暗い部屋で、オートラジオグラフィーフィルムの1枚を追加します。カセットをマイナス80°Cで保存し、信号強度に応じて適時にフィルムを開発します。フィルムが開発されたら、カセットの上に置き、ラボマーカーを使用してゲルの4つのエッジ、各ウェル、およびXCとBB染料の位置を注意深くマークします。
フィルムを 300 ピクセルまたは 600 ピクセル/インチの解像度でスキャンし、TIFF ファイルとして画像を保存します。本研究では、RNAメチルトランスビサイアーゼ活性を解析するための抗体を含まないアッセイが実証された。7SK小核RNAのT7 RNAポリメラーゼとのインビトロ転写反応からの典型的なランは、比較的短く、高度に構造化されたRNAを示す。
ランダムな転写開始または終了イベントに起因する可能性が高い、7SKよりも短く、長い、複数の望ましくないバンドがあります。このため、インビトロ転写反応に続くゲル精製は、クリーンなRNAサンプルを得ることが重要である。この時点で、目的のRNAは、ラダーに対するその位置によって同定され、ゲル精製によって精製される。
推奨されるRNAおよびタンパク質濃度の下限を用いた代表的なRNAメチルトランスファー酵素アッセイをここに示す。このアッセイは、シンチレーションカウントからの定量的な結果と、オートラジオグラムからの定性的な結果の両方を可能にする。

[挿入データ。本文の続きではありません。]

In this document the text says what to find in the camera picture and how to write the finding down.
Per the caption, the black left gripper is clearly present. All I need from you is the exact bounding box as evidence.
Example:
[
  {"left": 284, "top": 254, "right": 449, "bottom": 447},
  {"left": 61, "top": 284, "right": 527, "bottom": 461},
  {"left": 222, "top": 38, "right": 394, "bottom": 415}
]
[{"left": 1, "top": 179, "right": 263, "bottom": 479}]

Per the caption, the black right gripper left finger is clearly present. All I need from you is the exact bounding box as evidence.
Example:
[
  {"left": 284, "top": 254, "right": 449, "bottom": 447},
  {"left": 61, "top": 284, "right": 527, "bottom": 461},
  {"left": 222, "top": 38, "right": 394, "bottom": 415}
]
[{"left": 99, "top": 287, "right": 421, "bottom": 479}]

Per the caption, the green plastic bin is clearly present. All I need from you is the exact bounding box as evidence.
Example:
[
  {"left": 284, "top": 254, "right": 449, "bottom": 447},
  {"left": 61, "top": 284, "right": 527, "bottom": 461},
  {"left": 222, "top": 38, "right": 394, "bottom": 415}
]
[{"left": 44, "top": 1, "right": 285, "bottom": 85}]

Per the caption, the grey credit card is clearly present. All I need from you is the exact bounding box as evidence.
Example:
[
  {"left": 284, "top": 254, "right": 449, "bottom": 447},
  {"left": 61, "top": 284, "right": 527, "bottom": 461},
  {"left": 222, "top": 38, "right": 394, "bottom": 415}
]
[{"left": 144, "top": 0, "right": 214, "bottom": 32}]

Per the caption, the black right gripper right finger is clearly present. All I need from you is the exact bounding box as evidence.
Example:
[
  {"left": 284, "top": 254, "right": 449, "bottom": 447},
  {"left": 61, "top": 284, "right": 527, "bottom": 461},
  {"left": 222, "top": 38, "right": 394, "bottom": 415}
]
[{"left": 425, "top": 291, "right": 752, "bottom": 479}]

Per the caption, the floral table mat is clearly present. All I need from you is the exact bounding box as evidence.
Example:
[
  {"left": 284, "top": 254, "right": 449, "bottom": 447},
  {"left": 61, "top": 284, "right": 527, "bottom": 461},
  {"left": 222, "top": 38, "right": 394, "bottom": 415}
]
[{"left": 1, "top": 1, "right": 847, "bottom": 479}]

ここで、メチル化7SKに知られているRNAメチルトランスファーーゼは、U6のメチル化も可能であることが示されている。また、最近7SKについて示されるように、MePCEへのヒストンH4の結合もU6メチル化を阻害する。
これは、シンチレーションカウントとオートラジオグラムの両方で観察することができ、このプロトコルの堅牢性を示す。RNAは劣化しやすいので、RNaseフリー試薬を使用し、すべての表面や機器を徹底的に洗浄してください。このメチルトランスファーアーゼアッセイから得られた放射性標識RNAは、例えば電気泳動移動シフトアッセイによるRNAデメチル酵素活性またはRNA結合活性を直接評価するために使用することができる。
この方法により、研究者は、点突然変異および小分子阻害剤治療を含むRNAメチルトランスビナーゼ活性に対する異なる因子の効果をテストすることができます。この方法では放射性物質を使用するため、適切なPPEを着用し、放射性物質の取り扱いや処分には注意が必要です。